天龍村 タブレット実証試験開始、緊急時の連絡や見守りに

政治・行政

[ 2014年 4月 2日 水曜日 15時45分 ]

 天龍村は、村内の65歳以上の高齢者15世帯を対象にタブレットによる情報通信網整備の実証実験を開始した。通信キャリアと連携し、「緊急時の連絡」「健康管理」「見守り」などの高齢者支援を一括して実現する仕組みづくりを検討する。

 スマートフォンのように電話や情報通信の機能を備え、10インチの液晶画面を直接指で触って操作できるタブレットを、高齢者が居住する15世帯に導入。職員と通信キャリアの社員が訪問し、使用方法を説明した。

 全国3位、県内最高の54%の高齢化率を誇る村は、広大な面積に集落が点在しているため、独居高齢者の見守りが課題。豪雨や大雪で山沿いの集落が孤立する事例も毎年発生していることから、緊急時の連絡体制の整備も問題になっている。

 タブレットは電子メールやテレビ電話、健康管理手帳などの機能を搭載していることから、「全ての家庭が備えれば、顔が見える定期的な連絡や健康情報の管理などを一括して実現できる」(大平巖村長)とし、全家庭への導入も視野に入れている。

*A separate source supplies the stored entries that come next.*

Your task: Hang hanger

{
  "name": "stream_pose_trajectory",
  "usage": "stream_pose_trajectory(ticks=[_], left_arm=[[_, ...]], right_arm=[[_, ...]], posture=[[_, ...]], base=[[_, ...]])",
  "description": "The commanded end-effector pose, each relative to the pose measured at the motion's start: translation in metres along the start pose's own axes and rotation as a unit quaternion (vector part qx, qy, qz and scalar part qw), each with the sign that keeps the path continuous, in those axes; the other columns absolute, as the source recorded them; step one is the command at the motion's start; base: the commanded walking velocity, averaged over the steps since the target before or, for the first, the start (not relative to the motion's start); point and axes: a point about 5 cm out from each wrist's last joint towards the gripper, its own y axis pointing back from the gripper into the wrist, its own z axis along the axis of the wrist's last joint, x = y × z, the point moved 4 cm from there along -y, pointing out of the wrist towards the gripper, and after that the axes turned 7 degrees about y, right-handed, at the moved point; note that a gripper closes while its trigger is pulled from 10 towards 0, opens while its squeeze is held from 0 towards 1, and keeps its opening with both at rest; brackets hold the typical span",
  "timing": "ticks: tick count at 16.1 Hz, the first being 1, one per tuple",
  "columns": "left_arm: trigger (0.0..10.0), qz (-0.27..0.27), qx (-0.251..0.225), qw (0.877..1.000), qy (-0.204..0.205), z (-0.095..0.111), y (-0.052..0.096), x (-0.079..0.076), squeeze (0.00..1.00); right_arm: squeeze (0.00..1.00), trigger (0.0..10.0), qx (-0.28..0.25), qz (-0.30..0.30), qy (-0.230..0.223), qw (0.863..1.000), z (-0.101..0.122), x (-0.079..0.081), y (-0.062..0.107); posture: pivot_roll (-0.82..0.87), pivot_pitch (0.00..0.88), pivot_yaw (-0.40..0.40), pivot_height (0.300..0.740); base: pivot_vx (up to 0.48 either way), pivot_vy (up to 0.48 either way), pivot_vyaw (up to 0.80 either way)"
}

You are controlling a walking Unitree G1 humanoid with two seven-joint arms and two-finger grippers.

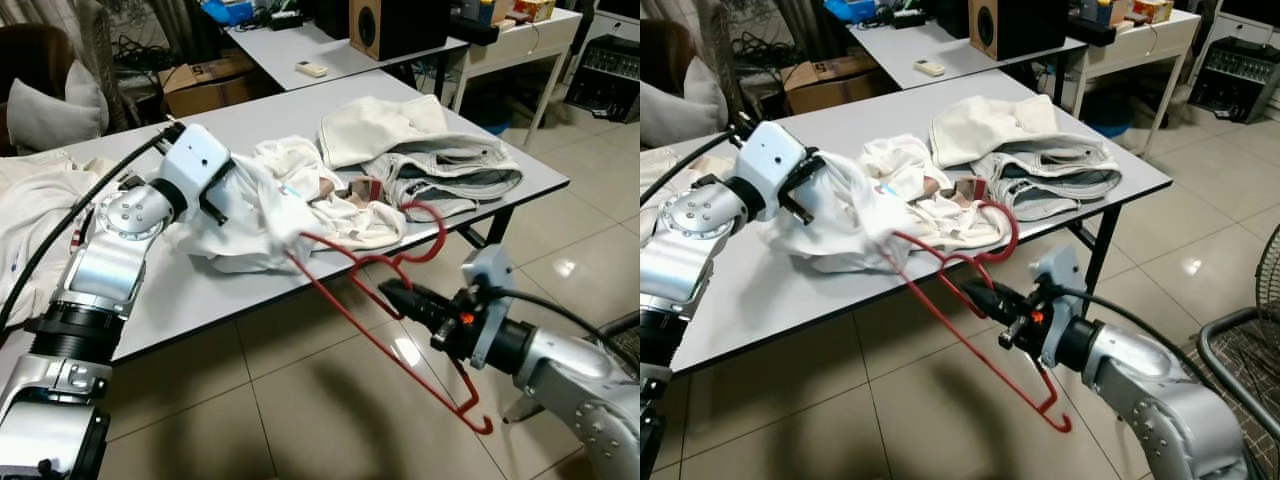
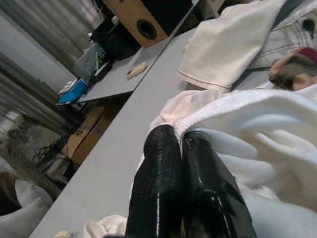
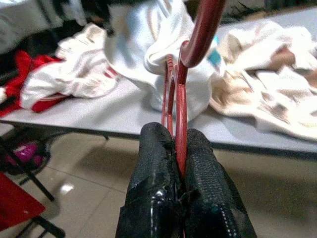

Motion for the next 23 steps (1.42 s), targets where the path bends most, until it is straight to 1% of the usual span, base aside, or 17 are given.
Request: stream_pose_trajectory(ticks=[1,2,3,4,7,10,11,12,13,14,15,16,17,18,19,20,23], left_arm=[[0.0,0.02,-0.014,1.0,-0.001,0.008,0.002,0.01,0.0],[0.0,0.022,-0.014,1.0,0.0,0.009,0.0,0.011,0.0],[0.0,0.022,-0.015,1.0,0.0,0.009,-0.001,0.011,0.0],[0.0,0.016,-0.008,1.0,-0.006,0.005,-0.002,0.007,0.0],[0.0,0.013,0.0,1.0,-0.005,0.0,-0.002,0.006,0.0],[0.0,-0.003,-0.003,1.0,-0.005,0.0,-0.001,0.004,0.0],[0.0,-0.002,0.0,1.0,-0.006,-0.002,-0.001,0.005,0.0],[0.3,-0.002,0.002,1.0,-0.006,-0.002,0.0,0.005,0.0],[8.5,0.005,0.014,1.0,-0.007,-0.008,0.002,0.007,0.0],[10.0,0.002,0.026,1.0,0.009,-0.016,0.006,0.009,0.0],[10.0,-0.004,0.022,0.999,0.025,-0.017,0.009,0.009,1.0],[10.0,-0.023,0.023,0.999,0.037,-0.016,0.012,0.005,1.0],[10.0,-0.042,0.028,0.998,0.034,-0.017,0.014,0.001,1.0],[10.0,-0.063,0.033,0.997,0.036,-0.017,0.016,-0.004,1.0],[10.0,-0.083,0.043,0.995,0.033,-0.019,0.019,-0.008,1.0],[10.0,-0.088,0.047,0.995,0.031,-0.02,0.02,-0.009,1.0],[10.0,-0.068,0.064,0.995,0.037,-0.029,0.029,-0.003,1.0]], right_arm=[[0.0,10.0,0.009,0.035,-0.001,0.999,-0.004,0.012,0.0],[0.0,10.0,0.009,0.08,-0.008,0.997,-0.007,0.028,0.003],[0.0,10.0,0.001,0.087,-0.013,0.996,-0.007,0.031,0.002],[0.0,10.0,-0.037,0.068,-0.04,0.996,0.0,0.026,0.001],[0.0,10.0,-0.047,0.08,-0.045,0.995,0.004,0.028,0.005],[0.0,10.0,-0.1,0.109,-0.078,0.986,0.015,0.028,0.006],[0.0,10.0,-0.1,0.107,-0.078,0.986,0.014,0.027,0.005],[0.0,10.0,-0.098,0.107,-0.078,0.986,0.014,0.027,0.005],[0.0,10.0,-0.087,0.084,-0.062,0.991,0.01,0.021,0.003],[0.0,10.0,-0.067,0.045,-0.04,0.996,0.005,0.011,0.002],[0.0,10.0,-0.047,-0.003,-0.017,0.999,0.0,-0.002,0.0],[0.0,10.0,-0.033,-0.046,-0.006,0.998,-0.003,-0.015,-0.001],[0.0,10.0,-0.031,-0.083,-0.004,0.996,-0.003,-0.026,-0.003],[0.0,10.0,-0.035,-0.097,-0.006,0.995,-0.002,-0.03,-0.005],[0.0,10.0,-0.043,-0.096,-0.008,0.994,0.0,-0.031,-0.009],[0.0,10.0,-0.046,-0.093,-0.006,0.995,0.001,-0.03,-0.011],[0.0,10.0,-0.084,-0.083,0.003,0.993,0.016,-0.027,-0.018]], posture=[[-0.12,0.0,0.128,0.74],[-0.12,0.0,0.138,0.74],[-0.12,0.0,0.138,0.74],[-0.12,0.0,0.142,0.74],[-0.12,0.0,0.144,0.74],[-0.1,0.0,0.142,0.74],[-0.1,0.0,0.141,0.74],[-0.1,0.0,0.141,0.74],[-0.09,0.0,0.141,0.74],[-0.09,0.0,0.144,0.74],[-0.09,0.0,0.146,0.74],[-0.09,0.0,0.146,0.74],[-0.09,0.0,0.148,0.74],[-0.09,0.0,0.147,0.74],[-0.08,0.0,0.139,0.74],[-0.08,0.0,0.139,0.74],[-0.07,0.0,0.127,0.74]], base=[[0.0,0.0,0.0],[0.0,0.0,0.0],[0.0,0.0,0.0],[0.0,0.0,0.0],[0.0,0.0,0.0],[0.0,0.0,0.0],[0.0,0.0,0.0],[0.0,0.0,0.0],[0.0,0.0,0.0],[0.0,0.0,0.0],[0.0,0.0,0.0],[0.0,0.0,0.0],[0.0,0.0,0.0],[0.0,0.0,0.0],[0.0,0.0,0.0],[0.0,0.0,0.0],[0.0,0.0,0.0]])
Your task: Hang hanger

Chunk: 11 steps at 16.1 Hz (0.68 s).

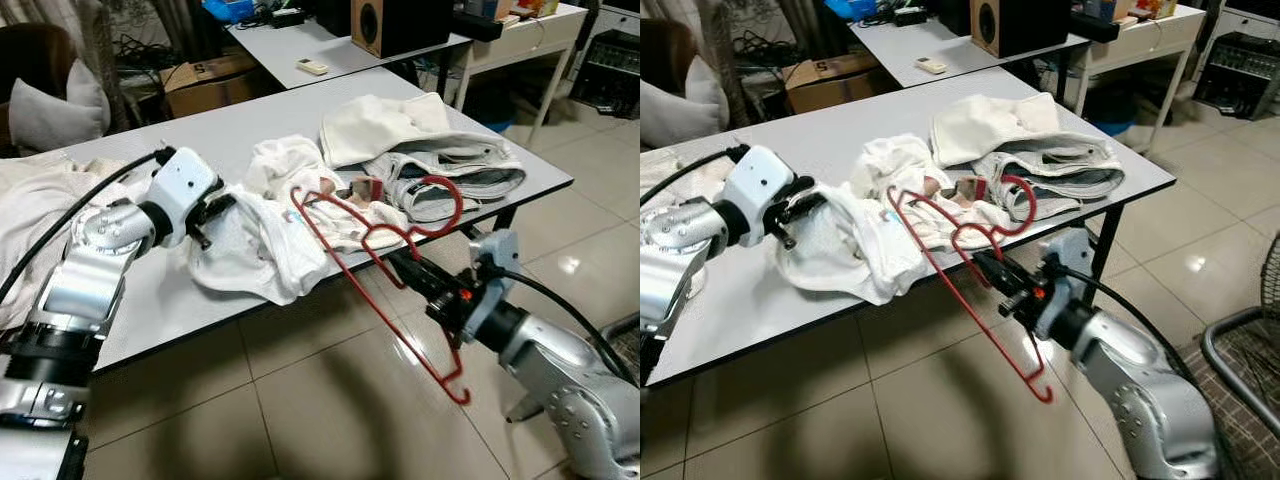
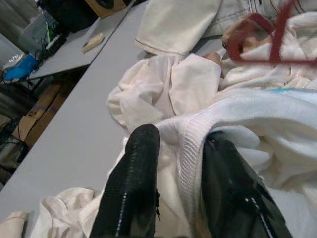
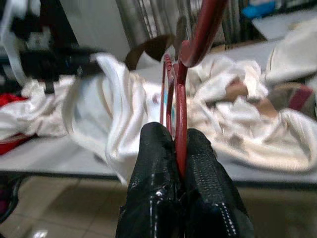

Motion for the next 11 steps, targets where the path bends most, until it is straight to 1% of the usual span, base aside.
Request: stream_pose_trajectory(ticks=[1,2,3,4,5,6,7,8,9,10,11], left_arm=[[10.0,0.019,0.005,1.0,0.006,-0.001,0.01,0.011,1.0],[10.0,0.02,0.007,1.0,0.011,-0.002,0.016,0.015,1.0],[10.0,0.014,0.009,1.0,0.01,-0.003,0.018,0.015,1.0],[10.0,-0.011,0.015,1.0,0.014,-0.006,0.023,0.012,0.61],[10.0,-0.043,0.026,0.998,0.025,-0.011,0.03,0.007,0.0],[10.0,-0.066,0.037,0.996,0.044,-0.015,0.037,0.005,0.0],[10.0,-0.076,0.041,0.994,0.067,-0.017,0.04,0.003,0.0],[10.0,-0.102,0.058,0.987,0.113,-0.025,0.048,-0.004,0.0],[10.0,-0.115,0.068,0.984,0.121,-0.03,0.051,-0.009,0.0],[10.0,-0.122,0.081,0.982,0.118,-0.037,0.054,-0.013,0.0],[10.0,-0.108,0.107,0.982,0.109,-0.05,0.058,-0.015,0.0]], right_arm=[[0.0,10.0,-0.015,-0.001,0.006,1.0,0.006,0.0,-0.003],[0.0,10.0,-0.021,-0.003,0.006,1.0,0.008,0.0,-0.004],[0.0,10.0,-0.023,-0.002,0.006,1.0,0.009,0.0,-0.005],[0.0,10.0,-0.027,-0.002,0.005,1.0,0.01,0.001,-0.006],[0.0,10.0,-0.029,-0.001,0.005,1.0,0.01,0.001,-0.006],[0.0,10.0,-0.031,-0.001,0.005,1.0,0.01,0.001,-0.007],[0.0,10.0,-0.032,0.0,0.005,0.999,0.01,0.002,-0.007],[0.0,10.0,-0.034,0.001,0.004,0.999,0.01,0.002,-0.007],[0.0,10.0,-0.034,0.001,0.004,0.999,0.01,0.002,-0.007],[0.0,10.0,-0.034,0.001,0.004,0.999,0.01,0.002,-0.007],[0.0,10.0,-0.035,0.003,0.003,0.999,0.01,0.002,-0.008]], posture=[[-0.07,0.0,0.132,0.74],[-0.06,0.0,0.136,0.74],[-0.06,0.0,0.137,0.74],[-0.06,0.0,0.139,0.74],[-0.05,0.0,0.142,0.74],[-0.05,0.0,0.142,0.74],[-0.05,0.0,0.142,0.74],[-0.04,0.0,0.143,0.74],[-0.04,0.0,0.144,0.74],[-0.04,0.0,0.145,0.74],[-0.04,0.0,0.144,0.74]], base=[[0.0,0.0,0.0],[0.0,0.0,0.0],[0.0,0.0,0.0],[0.0,0.0,0.0],[0.0,0.0,0.0],[0.0,0.0,0.0],[0.0,0.0,0.0],[0.0,0.0,0.0],[0.0,0.0,0.0],[0.0,0.0,0.0],[0.0,0.0,0.0]])
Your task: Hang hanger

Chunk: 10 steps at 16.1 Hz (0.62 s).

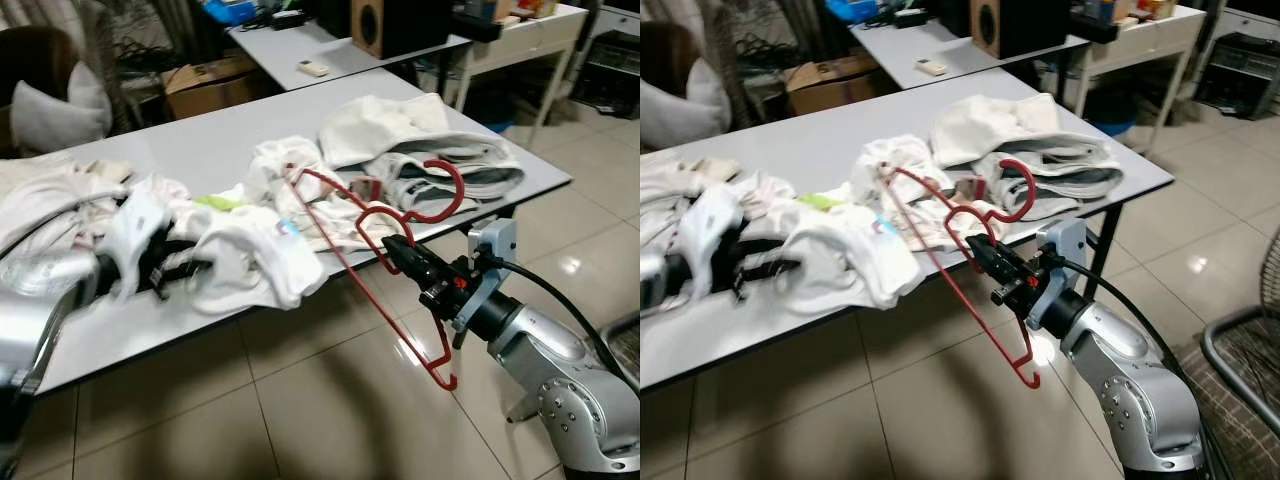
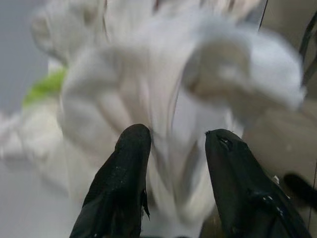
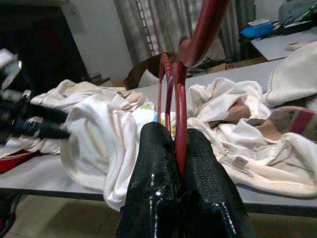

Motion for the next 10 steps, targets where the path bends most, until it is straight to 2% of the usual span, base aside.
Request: stream_pose_trajectory(ticks=[1,2,5,6,7,8,10], left_arm=[[10.0,0.023,0.015,1.0,-0.012,-0.003,0.002,0.005,0.0],[10.0,0.054,0.03,0.998,-0.018,-0.009,0.001,0.011,0.0],[10.0,0.074,0.038,0.997,-0.004,-0.013,0.001,0.014,0.0],[2.9,0.077,0.031,0.997,-0.004,-0.011,0.002,0.014,0.0],[2.9,0.077,0.028,0.997,-0.005,-0.01,0.002,0.014,0.0],[0.0,0.075,0.019,0.997,0.0,-0.008,0.0,0.014,0.0],[0.0,0.077,0.017,0.997,0.003,-0.008,-0.004,0.013,0.0]], right_arm=[[0.0,10.0,-0.009,0.006,0.004,1.0,0.004,0.002,-0.003],[0.0,10.0,-0.01,0.008,0.003,1.0,0.004,0.002,-0.003],[0.0,10.0,-0.01,0.012,0.005,1.0,0.004,0.003,-0.004],[0.0,10.0,-0.011,0.016,0.006,1.0,0.005,0.004,-0.003],[0.0,10.0,-0.011,0.018,0.007,1.0,0.005,0.005,-0.003],[0.0,10.0,-0.008,0.025,0.008,1.0,0.004,0.006,-0.001],[0.0,10.0,-0.006,0.032,0.011,0.999,0.004,0.008,0.001]], posture=[[-0.04,0.0,0.144,0.74],[-0.03,0.0,0.141,0.74],[-0.03,0.0,0.141,0.74],[-0.04,0.0,0.142,0.74],[-0.04,0.0,0.142,0.74],[-0.04,0.0,0.143,0.74],[-0.04,0.0,0.143,0.74]], base=[[0.0,0.0,0.0],[0.0,0.0,0.0],[0.0,0.0,0.0],[0.0,0.0,0.0],[0.0,0.0,0.0],[0.0,0.0,0.0],[0.0,0.0,0.0]])
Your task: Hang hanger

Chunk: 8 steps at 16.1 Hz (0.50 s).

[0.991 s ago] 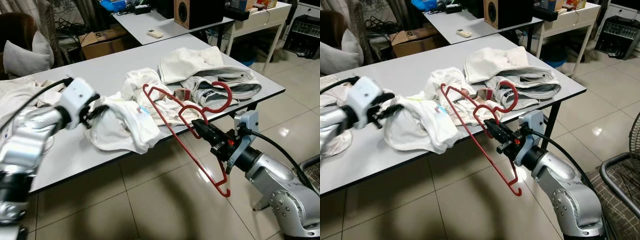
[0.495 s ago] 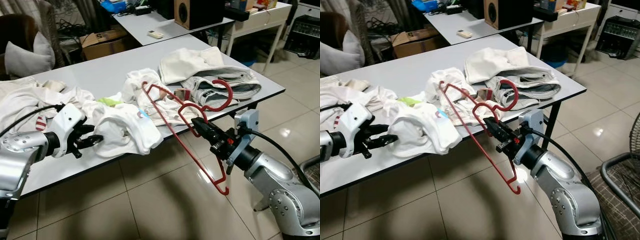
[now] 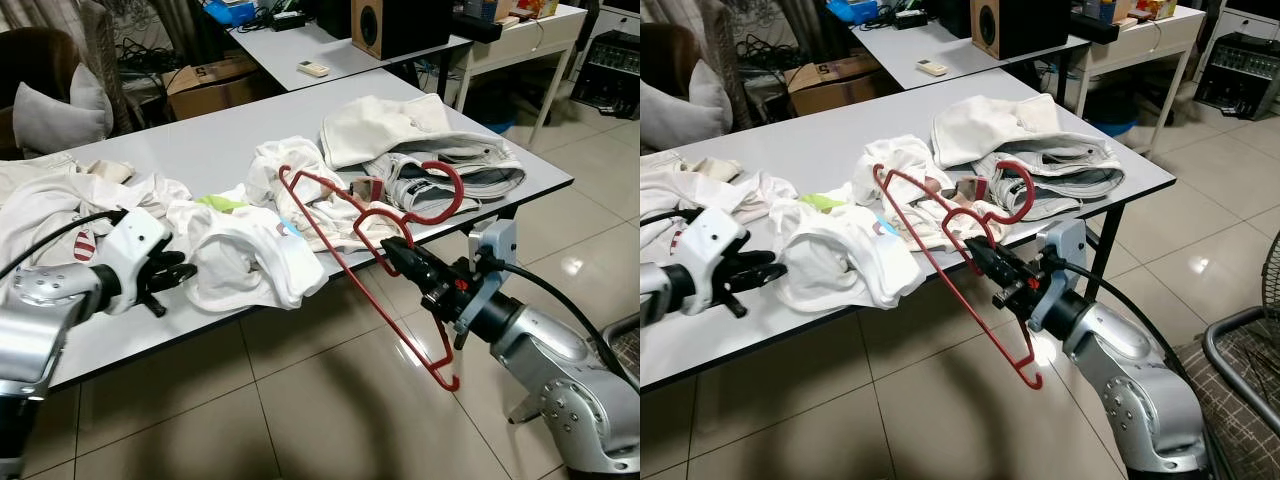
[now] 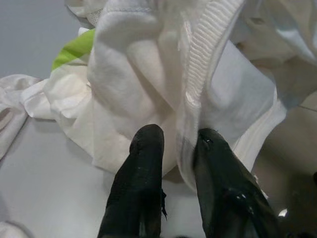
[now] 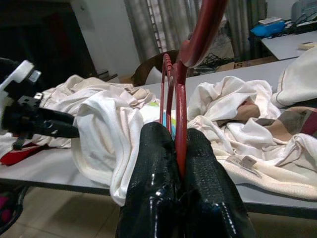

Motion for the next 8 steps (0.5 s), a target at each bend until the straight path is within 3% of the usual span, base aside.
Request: stream_pose_trajectory(ticks=[1,5,8], left_arm=[[0.0,0.011,-0.002,1.0,0.003,0.001,0.0,0.004,0.0],[0.0,0.007,-0.007,1.0,0.009,0.002,-0.007,-0.001,0.0],[0.0,0.027,-0.037,0.999,-0.002,0.019,-0.008,0.006,0.0]], right_arm=[[0.0,10.0,-0.009,0.016,0.008,1.0,0.005,0.006,-0.001],[0.0,10.0,-0.004,0.038,0.017,0.999,0.008,0.011,0.008],[0.0,10.0,0.023,0.099,0.021,0.995,0.006,0.026,0.028]], posture=[[-0.04,0.0,0.149,0.74],[-0.04,0.0,0.149,0.74],[-0.06,0.0,0.151,0.74]], base=[[0.0,0.0,0.0],[0.0,0.0,0.0],[0.0,0.0,0.0]])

 試験に協力した平岡十久保の男性(75)は、説明を聞きながら、自身の操作でテレビ電話などを体験。「いきなりは使えないが、説明を聞けば高齢者でも簡単。相手の顔を見ながら話せるので安心感がある」と話した。

 携帯電話の通信網を利用するため、家庭によっては音声や映像が途切れたり、サービス圏外の地域もあるなど、全戸導入するには課題も。必要ソフトの選別や、導入する際の村側の体制づくり、費用負担のあり方も含め、検討が必要になる。

 村総務課村づくり推進係長は「課題は多いが、実証試験を繰り返しながら前向きに検討していきたい」と話していた。

 試験期間は2週間。タブレットを使った高齢者向けの情報通信網の整備は、飯伊では事例がない。愛知県の東栄町が同様の試験をしている。